__YOUR TASK__
Below are the records; output them exactly from the first line through the line with "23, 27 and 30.", stopping there.

__MATERIAL PROVIDED__
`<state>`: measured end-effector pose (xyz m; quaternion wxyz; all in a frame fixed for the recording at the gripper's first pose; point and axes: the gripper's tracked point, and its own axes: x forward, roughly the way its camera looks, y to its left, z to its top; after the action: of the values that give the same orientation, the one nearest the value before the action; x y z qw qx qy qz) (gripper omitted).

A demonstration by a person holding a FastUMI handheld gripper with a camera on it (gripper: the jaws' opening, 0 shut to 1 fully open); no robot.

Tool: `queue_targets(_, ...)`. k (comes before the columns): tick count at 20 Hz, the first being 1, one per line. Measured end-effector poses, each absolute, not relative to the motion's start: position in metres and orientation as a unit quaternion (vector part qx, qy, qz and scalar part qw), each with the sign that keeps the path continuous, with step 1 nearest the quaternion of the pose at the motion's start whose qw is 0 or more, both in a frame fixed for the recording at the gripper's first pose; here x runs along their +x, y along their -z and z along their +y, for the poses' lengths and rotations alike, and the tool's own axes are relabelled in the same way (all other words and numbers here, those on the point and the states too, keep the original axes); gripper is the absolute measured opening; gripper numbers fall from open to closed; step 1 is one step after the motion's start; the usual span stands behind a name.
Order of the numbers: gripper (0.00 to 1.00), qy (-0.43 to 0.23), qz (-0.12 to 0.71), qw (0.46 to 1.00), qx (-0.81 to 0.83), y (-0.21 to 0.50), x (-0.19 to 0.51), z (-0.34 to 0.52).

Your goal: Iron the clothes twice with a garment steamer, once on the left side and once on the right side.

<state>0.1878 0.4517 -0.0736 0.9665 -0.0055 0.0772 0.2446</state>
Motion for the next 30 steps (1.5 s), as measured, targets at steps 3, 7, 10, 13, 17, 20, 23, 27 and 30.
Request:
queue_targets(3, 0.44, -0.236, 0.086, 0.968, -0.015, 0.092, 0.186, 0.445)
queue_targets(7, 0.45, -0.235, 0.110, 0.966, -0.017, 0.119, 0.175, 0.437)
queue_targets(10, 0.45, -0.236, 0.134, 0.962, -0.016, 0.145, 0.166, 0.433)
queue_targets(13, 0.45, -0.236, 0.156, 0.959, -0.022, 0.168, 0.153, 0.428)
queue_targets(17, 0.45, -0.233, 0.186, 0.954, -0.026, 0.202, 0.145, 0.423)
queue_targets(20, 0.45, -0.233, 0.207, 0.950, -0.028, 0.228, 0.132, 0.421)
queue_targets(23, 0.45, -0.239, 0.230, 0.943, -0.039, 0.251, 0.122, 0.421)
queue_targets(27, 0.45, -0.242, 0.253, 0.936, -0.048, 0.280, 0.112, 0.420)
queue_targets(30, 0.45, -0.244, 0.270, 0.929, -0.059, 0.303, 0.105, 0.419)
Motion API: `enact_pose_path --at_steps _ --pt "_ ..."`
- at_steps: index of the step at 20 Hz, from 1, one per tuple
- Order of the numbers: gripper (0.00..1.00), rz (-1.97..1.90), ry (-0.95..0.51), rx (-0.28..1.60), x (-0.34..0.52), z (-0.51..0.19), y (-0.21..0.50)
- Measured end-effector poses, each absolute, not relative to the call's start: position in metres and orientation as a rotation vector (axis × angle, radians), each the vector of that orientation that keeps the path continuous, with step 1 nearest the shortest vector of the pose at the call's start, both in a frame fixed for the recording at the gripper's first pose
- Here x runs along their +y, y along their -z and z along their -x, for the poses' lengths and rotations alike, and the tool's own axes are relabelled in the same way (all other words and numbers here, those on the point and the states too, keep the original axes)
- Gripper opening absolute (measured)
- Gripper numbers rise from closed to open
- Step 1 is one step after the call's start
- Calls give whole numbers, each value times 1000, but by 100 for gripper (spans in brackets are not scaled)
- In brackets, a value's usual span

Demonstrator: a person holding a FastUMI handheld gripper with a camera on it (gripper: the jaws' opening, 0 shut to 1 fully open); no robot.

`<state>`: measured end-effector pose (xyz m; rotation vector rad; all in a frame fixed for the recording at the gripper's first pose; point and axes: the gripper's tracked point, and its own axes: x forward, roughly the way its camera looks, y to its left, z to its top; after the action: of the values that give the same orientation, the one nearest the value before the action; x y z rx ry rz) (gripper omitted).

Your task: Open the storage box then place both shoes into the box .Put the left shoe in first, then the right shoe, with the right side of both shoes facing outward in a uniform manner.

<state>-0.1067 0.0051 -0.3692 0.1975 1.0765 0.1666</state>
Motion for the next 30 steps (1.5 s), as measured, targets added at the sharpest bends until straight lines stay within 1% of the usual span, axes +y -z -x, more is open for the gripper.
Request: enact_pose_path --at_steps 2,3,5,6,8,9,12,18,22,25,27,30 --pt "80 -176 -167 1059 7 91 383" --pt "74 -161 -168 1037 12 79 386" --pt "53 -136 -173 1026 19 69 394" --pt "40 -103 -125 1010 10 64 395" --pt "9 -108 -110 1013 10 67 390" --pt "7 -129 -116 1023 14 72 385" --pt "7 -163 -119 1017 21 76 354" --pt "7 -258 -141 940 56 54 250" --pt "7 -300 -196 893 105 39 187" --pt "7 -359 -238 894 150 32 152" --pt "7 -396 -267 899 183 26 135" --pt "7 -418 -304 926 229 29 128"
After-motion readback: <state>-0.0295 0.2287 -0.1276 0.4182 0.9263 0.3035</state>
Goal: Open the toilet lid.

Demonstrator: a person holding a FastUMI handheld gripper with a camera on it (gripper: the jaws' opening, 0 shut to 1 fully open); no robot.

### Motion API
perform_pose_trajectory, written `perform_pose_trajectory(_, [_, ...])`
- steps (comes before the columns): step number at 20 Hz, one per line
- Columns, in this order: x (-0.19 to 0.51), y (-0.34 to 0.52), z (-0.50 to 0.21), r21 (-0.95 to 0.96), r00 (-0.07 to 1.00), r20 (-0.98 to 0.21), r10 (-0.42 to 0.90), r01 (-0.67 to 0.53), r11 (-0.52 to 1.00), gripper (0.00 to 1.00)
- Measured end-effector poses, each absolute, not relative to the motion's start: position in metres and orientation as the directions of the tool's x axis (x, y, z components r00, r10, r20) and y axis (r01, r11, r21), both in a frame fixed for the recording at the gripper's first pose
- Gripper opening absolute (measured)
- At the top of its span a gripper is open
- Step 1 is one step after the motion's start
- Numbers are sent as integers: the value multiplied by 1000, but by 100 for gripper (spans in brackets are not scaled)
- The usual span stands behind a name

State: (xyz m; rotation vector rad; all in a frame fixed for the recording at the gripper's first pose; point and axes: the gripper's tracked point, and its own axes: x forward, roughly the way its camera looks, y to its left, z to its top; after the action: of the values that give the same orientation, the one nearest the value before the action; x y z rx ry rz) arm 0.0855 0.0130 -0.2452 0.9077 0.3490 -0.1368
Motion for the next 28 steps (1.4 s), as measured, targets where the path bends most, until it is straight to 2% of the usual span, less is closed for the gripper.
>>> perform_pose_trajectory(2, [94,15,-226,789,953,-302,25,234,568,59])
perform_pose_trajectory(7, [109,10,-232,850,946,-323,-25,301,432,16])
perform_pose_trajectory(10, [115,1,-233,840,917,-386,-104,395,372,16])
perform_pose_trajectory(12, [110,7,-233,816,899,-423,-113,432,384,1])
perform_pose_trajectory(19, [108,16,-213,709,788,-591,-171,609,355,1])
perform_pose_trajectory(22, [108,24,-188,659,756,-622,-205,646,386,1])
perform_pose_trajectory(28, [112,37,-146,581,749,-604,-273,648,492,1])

__RESULT BELOW__
`<state>`: measured end-effector pose (xyz m; quaternion wxyz; all in a frame fixed for the recording at the gripper's first pose; point and axes: the gripper's tracked point, and its own axes: x forward, roughly the way its camera looks, y to its left, z to its top; after the action: of the values that give the same orientation, the one nearest the value before the action; x y z qw qx qy qz) (gripper omitted).

A demonstration by a person holding a FastUMI handheld gripper with a camera on it (gripper: the jaws' opening, 0 shut to 1 fully open); no robot.

Tool: `queue_targets(_, ...)`. k (comes before the columns): tick count at 20 Hz, the first being 1, one per line. Measured end-effector poses, each absolute, not relative to the motion's start: position in metres and orientation as a unit quaternion (vector part qx, qy, qz and scalar part qw), each with the sign that keeps the path continuous, with step 1 nearest the quaternion of the pose at the motion's start whose qw is 0 or more, both in a frame fixed for the recording at the gripper's first pose; here x runs along their +x, y along their -z and z along their +y, for the poses' lengths and rotations alike, and the tool's own axes are relabelled in the same way (all other words and numbers here, those on the point and the states too, keep the original axes); gripper is the absolute measured opening; gripper numbers fall from open to closed; step 1 is one step after the motion's start; the usual span stands behind a name.
Order of the numbers: gripper (0.00 to 1.00), qy (-0.43 to 0.23), qz (-0.12 to 0.71), qw (0.46 to 1.00), qx (-0.81 to 0.83), y (-0.21 to 0.50), x (-0.19 to 0.51), z (-0.34 to 0.52).

Your goal: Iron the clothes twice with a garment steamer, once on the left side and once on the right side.

<state>0.1878 0.4517 -0.0736 0.9665 -0.0055 0.0772 0.2446</state>
Motion for the next 30 steps (1.5 s), as measured, targets at steps 3, 7, 10, 13, 17, 20, 23, 27 and 30.

The exercise has been answered, and the work is done.